Doctor Bryant smiled.
"My flute, M. Poirot, is my oldest companion. When everything else fails, music remains."
His hand ran lovingly over the flute case; then, with a bow, he rose.
Poirot rose also.
"My best wishes for your future, M. le docteur, and for that of madame," said Poirot.
When Fournier rejoined his friend, Poirot was at the desk making arrangements for a trunk call to Quebec.
Chapter 24
"What now?" cried Fournier. "You are still preoccupied with this girl who inherits?
Decidedly, it is the idee fixe you have there."
"Not at all - not at all," said Poirot. "But there must be in all things order and method.
One must finish with one thing before proceeding to the next."
He looked round.
"Here is Mademoiselle Jane. Suppose that you commence dejeuner. I will join you as soon as I can."
Fournier acquiesced and he and Jane went into the dining room.
"Well?" said Jane with curiosity. "What is she like?"
"She is a little over medium height, dark with a matte complexion, a pointed chin -"
"You're talking exactly like a passport," said Jane. "My passport description is simply insulting, I think.

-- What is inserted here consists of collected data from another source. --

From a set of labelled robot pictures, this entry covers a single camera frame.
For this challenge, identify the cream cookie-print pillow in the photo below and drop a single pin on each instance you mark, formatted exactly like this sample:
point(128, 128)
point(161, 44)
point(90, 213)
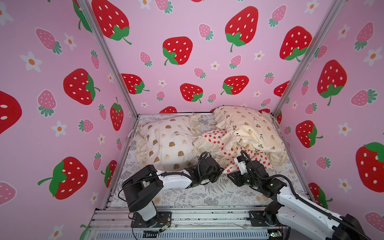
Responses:
point(168, 144)

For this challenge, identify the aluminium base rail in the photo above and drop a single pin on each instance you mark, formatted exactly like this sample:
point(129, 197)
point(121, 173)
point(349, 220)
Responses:
point(185, 223)

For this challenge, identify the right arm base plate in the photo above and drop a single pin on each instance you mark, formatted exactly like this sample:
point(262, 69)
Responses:
point(264, 219)

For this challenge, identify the white strawberry-print pillowcase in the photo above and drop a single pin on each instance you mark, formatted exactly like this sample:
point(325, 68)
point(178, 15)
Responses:
point(217, 143)

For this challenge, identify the aluminium frame post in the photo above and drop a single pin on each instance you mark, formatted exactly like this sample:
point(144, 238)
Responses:
point(91, 19)
point(324, 27)

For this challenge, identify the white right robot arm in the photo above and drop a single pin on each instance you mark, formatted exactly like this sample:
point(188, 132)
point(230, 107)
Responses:
point(291, 209)

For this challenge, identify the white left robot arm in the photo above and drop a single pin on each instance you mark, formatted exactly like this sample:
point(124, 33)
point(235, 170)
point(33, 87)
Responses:
point(140, 189)

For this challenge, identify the aluminium frame post right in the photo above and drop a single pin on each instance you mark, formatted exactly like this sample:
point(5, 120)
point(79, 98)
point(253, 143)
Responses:
point(324, 27)

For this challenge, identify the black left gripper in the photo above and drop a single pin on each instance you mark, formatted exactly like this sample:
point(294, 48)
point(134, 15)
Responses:
point(218, 170)

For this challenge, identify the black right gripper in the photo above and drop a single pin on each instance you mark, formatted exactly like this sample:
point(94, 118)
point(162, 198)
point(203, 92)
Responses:
point(248, 164)

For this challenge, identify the leaf-print table cloth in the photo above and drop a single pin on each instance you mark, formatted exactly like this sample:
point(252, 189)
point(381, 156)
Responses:
point(221, 193)

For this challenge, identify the aluminium frame post left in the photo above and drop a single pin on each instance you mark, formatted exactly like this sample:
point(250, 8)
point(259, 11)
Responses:
point(91, 19)

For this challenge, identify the cream bear-print pillow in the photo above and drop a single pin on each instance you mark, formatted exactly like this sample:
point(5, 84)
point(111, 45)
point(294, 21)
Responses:
point(249, 127)

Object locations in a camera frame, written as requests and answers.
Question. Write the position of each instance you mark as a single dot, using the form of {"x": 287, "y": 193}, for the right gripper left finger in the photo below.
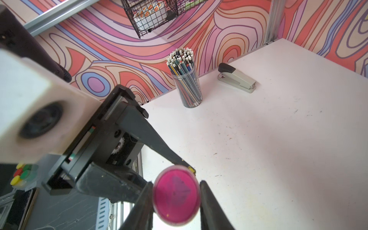
{"x": 141, "y": 216}

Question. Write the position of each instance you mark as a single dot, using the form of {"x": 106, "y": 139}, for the left black wire basket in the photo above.
{"x": 174, "y": 9}

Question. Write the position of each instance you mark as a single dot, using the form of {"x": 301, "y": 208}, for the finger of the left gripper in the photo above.
{"x": 135, "y": 124}
{"x": 117, "y": 183}

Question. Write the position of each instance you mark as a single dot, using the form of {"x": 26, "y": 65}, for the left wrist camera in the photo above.
{"x": 40, "y": 113}

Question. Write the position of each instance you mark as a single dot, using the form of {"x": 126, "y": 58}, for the coloured button box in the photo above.
{"x": 25, "y": 176}

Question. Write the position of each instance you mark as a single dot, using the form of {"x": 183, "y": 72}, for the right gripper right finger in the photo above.
{"x": 211, "y": 214}

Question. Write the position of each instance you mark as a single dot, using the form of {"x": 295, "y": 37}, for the grey stapler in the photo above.
{"x": 233, "y": 77}

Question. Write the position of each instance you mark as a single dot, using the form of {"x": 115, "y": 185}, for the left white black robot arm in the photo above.
{"x": 16, "y": 39}

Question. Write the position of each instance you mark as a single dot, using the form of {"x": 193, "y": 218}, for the cup of pencils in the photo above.
{"x": 182, "y": 68}

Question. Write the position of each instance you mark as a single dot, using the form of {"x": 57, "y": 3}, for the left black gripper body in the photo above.
{"x": 101, "y": 141}

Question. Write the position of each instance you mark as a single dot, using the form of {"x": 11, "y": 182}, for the magenta paint jar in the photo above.
{"x": 176, "y": 195}

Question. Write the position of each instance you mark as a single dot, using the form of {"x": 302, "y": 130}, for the magenta jar lid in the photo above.
{"x": 176, "y": 195}

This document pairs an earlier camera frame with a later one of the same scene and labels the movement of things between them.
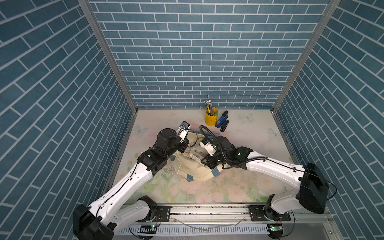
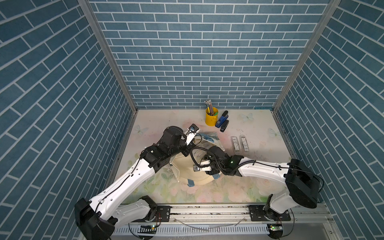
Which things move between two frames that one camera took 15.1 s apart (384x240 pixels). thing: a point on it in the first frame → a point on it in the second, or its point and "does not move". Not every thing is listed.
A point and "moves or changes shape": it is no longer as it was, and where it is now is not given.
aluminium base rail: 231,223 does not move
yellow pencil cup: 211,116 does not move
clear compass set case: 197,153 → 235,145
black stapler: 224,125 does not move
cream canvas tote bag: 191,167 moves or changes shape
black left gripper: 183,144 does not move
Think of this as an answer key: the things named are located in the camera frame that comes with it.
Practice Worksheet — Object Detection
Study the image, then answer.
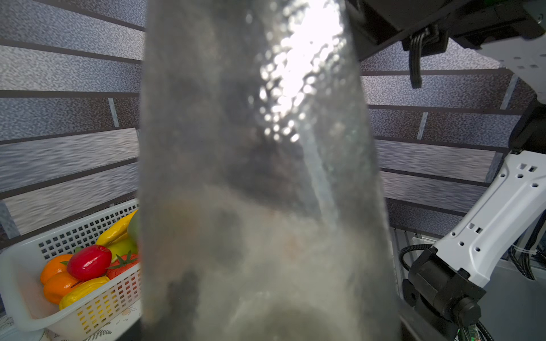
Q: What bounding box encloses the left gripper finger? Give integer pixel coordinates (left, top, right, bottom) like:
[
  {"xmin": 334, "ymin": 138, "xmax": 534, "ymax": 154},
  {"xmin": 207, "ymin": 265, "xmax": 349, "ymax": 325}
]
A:
[{"xmin": 398, "ymin": 298, "xmax": 446, "ymax": 341}]

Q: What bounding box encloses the grey translucent spray bottle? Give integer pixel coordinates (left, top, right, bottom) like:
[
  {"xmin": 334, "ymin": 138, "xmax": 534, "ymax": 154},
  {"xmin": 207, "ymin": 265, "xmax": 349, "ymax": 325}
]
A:
[{"xmin": 139, "ymin": 1, "xmax": 401, "ymax": 340}]

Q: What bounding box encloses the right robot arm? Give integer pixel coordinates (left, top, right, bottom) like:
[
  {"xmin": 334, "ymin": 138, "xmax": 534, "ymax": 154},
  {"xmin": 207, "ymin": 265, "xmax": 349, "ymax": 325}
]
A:
[{"xmin": 346, "ymin": 1, "xmax": 545, "ymax": 340}]

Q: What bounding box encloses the green round fruit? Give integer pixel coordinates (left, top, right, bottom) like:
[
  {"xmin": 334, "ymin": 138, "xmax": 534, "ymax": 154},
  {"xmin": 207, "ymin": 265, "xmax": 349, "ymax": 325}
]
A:
[{"xmin": 127, "ymin": 210, "xmax": 141, "ymax": 244}]

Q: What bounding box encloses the yellow banana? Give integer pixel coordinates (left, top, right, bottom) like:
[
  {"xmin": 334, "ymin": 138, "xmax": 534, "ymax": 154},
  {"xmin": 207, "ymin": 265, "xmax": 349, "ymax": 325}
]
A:
[{"xmin": 95, "ymin": 211, "xmax": 137, "ymax": 247}]

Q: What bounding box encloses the red apple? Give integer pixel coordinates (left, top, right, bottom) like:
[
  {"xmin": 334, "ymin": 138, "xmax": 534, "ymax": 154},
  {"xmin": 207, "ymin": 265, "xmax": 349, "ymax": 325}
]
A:
[{"xmin": 66, "ymin": 244, "xmax": 112, "ymax": 281}]

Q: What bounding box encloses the white plastic basket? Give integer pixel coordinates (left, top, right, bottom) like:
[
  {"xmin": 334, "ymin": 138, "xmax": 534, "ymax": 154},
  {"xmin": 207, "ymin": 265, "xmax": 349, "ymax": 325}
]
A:
[{"xmin": 1, "ymin": 200, "xmax": 142, "ymax": 340}]

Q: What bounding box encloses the black corrugated cable hose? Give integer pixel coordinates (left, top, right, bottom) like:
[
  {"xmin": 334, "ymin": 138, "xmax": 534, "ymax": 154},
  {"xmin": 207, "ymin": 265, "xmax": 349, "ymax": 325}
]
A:
[{"xmin": 507, "ymin": 212, "xmax": 546, "ymax": 282}]

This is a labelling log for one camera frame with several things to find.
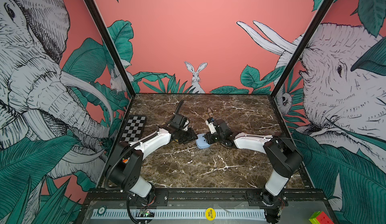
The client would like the small circuit board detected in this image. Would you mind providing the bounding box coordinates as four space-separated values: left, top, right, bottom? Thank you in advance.
139 210 155 218

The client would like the yellow big blind chip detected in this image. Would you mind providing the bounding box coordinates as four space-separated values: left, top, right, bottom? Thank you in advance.
205 208 216 221

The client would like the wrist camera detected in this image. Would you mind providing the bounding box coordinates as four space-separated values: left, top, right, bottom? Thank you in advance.
205 117 232 134
169 113 190 131

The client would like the blue alarm clock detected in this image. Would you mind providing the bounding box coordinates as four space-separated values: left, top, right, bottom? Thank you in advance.
196 134 211 149

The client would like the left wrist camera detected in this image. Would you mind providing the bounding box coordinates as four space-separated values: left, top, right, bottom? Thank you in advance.
169 113 190 131

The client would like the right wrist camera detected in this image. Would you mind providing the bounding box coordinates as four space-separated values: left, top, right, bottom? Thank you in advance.
205 117 232 134

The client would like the checkerboard calibration card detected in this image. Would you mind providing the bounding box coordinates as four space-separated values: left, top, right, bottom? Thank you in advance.
120 115 147 143

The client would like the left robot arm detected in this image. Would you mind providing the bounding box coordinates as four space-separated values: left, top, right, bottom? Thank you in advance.
104 127 198 199

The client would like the small round dial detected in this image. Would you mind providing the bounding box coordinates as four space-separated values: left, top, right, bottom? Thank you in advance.
97 206 107 216

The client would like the colourful puzzle cube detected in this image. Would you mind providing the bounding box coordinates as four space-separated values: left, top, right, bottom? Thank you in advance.
309 211 334 224

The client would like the white slotted cable duct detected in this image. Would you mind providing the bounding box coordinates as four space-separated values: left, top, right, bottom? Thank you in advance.
91 209 266 221

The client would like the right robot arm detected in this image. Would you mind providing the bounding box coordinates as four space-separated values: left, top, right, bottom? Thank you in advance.
196 129 303 197

It's composed of mediums and ordinary.
Nose, medium; mouth, ordinary. How do they expect you to describe a mouth? Forehead, ordinary, chin, ordinary."
"But not ordinary eyes," said Fournier.
"Even they are gray, which is not a very exciting color."
"And who has told you, mademoiselle, that it is not an exciting color?" said the Frenchman, leaning across the table.
Jane laughed.
"Your command of the English language," she said, "is highly efficient. Tell me more about Anne Morisot.
Is she pretty?"
"Assez bien," said Fournier cautiously. "And she is not Anne Morisot. She is Anne Richards.